Given data:
--

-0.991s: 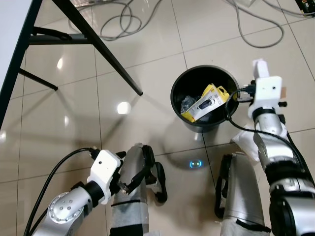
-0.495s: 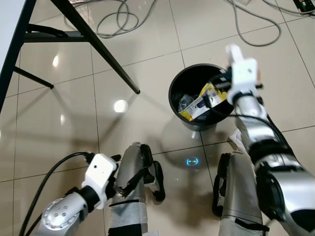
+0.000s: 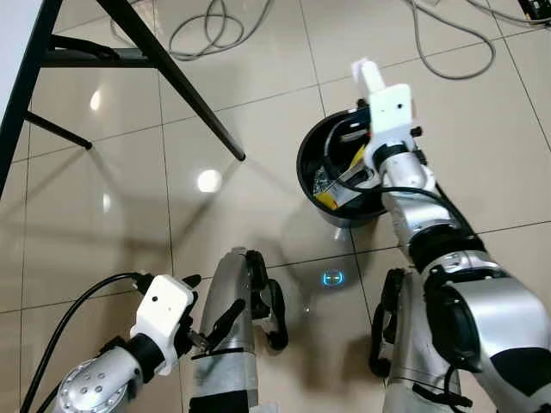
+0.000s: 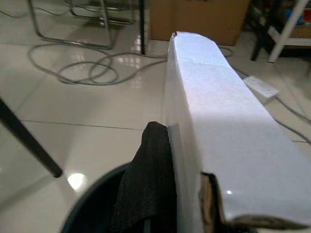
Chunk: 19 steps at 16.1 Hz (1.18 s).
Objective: Picking trash to rubbish bin
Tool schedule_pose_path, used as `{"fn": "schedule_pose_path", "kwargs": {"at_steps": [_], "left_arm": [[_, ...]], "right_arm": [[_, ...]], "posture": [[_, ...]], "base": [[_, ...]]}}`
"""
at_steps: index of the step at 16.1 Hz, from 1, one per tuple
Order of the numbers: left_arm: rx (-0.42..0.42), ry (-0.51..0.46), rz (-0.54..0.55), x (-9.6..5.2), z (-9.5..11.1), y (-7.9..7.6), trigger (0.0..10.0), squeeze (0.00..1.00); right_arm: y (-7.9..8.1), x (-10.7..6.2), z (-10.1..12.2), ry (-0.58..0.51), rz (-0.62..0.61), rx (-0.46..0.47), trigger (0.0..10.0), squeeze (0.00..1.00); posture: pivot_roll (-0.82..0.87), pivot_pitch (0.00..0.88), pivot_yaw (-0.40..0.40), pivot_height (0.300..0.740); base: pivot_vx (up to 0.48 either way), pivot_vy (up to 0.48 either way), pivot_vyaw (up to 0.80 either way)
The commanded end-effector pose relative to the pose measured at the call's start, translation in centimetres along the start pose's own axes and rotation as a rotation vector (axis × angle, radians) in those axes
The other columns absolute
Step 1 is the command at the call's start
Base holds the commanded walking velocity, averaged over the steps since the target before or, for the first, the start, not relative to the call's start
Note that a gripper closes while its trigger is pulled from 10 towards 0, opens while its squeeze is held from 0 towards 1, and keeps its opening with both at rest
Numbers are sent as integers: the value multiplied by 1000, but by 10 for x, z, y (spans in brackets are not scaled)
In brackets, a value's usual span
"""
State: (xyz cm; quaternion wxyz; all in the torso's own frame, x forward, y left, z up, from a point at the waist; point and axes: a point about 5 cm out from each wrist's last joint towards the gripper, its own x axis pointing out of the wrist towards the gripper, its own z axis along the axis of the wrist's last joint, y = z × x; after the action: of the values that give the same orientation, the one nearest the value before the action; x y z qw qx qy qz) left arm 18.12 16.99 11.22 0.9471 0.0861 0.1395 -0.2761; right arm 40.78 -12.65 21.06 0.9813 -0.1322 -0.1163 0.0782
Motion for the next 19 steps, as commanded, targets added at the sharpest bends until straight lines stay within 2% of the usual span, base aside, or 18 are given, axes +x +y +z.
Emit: {"fn": "schedule_pose_path", "kwargs": {"at_steps": [1,6,8,12,14,19], "left_arm": [[-12,52,23,-9,-9,1,10000,0],[-13,76,29,-18,-10,0,10000,0],[-14,82,30,-21,-10,-1,10000,0],[-18,91,30,-23,-11,-3,10000,0],[-23,95,32,-25,-11,-4,10000,0],[-27,101,35,-27,-12,-6,10000,0]], "right_arm": [[15,-3,-6,12,54,19,10000,0],[40,-7,-11,13,115,59,10000,0],[46,-7,-11,17,126,63,10000,0],[57,-13,-22,54,148,75,10000,0],[67,-23,-36,90,173,73,10000,0],[69,-36,-54,151,158,106,10000,0]], "posture": [[303,596,219,590],[328,622,225,590],[334,628,226,590],[337,632,222,590],[339,638,216,590],[343,639,214,590]], "base": [[0,0,0],[0,0,0],[0,0,0],[0,0,0],[0,0,0],[0,0,0]]}}
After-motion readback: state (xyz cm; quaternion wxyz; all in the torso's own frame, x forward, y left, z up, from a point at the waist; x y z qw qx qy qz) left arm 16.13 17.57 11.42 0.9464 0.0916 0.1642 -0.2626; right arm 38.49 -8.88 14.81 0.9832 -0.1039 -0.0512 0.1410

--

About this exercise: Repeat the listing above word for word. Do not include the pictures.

Reply:
-0.991s: 
-0.495s: 
+0.000s: 
+0.000s: 
Chunk: 19 steps at 16.1 Hz (1.18 s).
Objective: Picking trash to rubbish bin
Tool schedule_pose_path, used as `{"fn": "schedule_pose_path", "kwargs": {"at_steps": [_], "left_arm": [[_, ...]], "right_arm": [[_, ...]], "posture": [[_, ...]], "base": [[_, ...]]}}`
"""
at_steps: index of the step at 16.1 Hz, from 1, one per tuple
Order of the numbers: left_arm: rx (-0.42..0.42), ry (-0.51..0.46), rz (-0.54..0.55), x (-9.6..5.2), z (-9.5..11.1), y (-7.9..7.6), trigger (0.0..10.0), squeeze (0.00..1.00); right_arm: y (-7.9..8.1), x (-10.7..6.2), z (-10.1..12.2), ry (-0.58..0.51), rz (-0.62..0.61), rx (-0.46..0.47), trigger (0.0..10.0), squeeze (0.00..1.00); posture: pivot_roll (-0.82..0.87), pivot_pitch (0.00..0.88), pivot_yaw (-0.40..0.40), pivot_height (0.300..0.740); base: pivot_vx (up to 0.48 either way), pivot_vy (up to 0.48 either way), pivot_vyaw (up to 0.80 either way)
The commanded end-effector pose relative to the pose measured at the call's start, translation in centimetres along the start pose's own axes and rotation as a rotation vector (axis × angle, radians) in those axes
The other columns absolute
Step 1 is the command at the call's start
Base holds the commanded walking velocity, averaged over the steps since the target before or, for the first, the start, not relative to the call's start
Note that a gripper closes while its trigger is pulled from 10 towards 0, opens while its squeeze is held from 0 towards 1, and keeps its opening with both at rest
Numbers are sent as integers: the value multiplied by 1000, but by 10 for x, z, y (spans in brackets are not scaled)
In brackets, a value's usual span
"""
State: (xyz cm; quaternion wxyz; all in the torso's own frame, x forward, y left, z up, from a point at the waist; point and axes: a point about 5 cm out from each wrist's last joint towards the gripper, its own x axis pointing out of the wrist towards the gripper, its own z axis along the axis of the wrist's last joint, y = z × x; after the action: of the values that give the same orientation, the one nearest the value before the action; x y z qw qx qy qz) left arm 18.12 16.99 11.22 0.9471 0.0861 0.1395 -0.2761; right arm 40.78 -12.65 21.06 0.9813 -0.1322 -0.1163 0.0782
Motion for the next 19 steps, as commanded, targets added at the sharpest bends until straight lines stay within 2% of the usual span, base aside, or 18 are given, axes +x +y +z.
Emit: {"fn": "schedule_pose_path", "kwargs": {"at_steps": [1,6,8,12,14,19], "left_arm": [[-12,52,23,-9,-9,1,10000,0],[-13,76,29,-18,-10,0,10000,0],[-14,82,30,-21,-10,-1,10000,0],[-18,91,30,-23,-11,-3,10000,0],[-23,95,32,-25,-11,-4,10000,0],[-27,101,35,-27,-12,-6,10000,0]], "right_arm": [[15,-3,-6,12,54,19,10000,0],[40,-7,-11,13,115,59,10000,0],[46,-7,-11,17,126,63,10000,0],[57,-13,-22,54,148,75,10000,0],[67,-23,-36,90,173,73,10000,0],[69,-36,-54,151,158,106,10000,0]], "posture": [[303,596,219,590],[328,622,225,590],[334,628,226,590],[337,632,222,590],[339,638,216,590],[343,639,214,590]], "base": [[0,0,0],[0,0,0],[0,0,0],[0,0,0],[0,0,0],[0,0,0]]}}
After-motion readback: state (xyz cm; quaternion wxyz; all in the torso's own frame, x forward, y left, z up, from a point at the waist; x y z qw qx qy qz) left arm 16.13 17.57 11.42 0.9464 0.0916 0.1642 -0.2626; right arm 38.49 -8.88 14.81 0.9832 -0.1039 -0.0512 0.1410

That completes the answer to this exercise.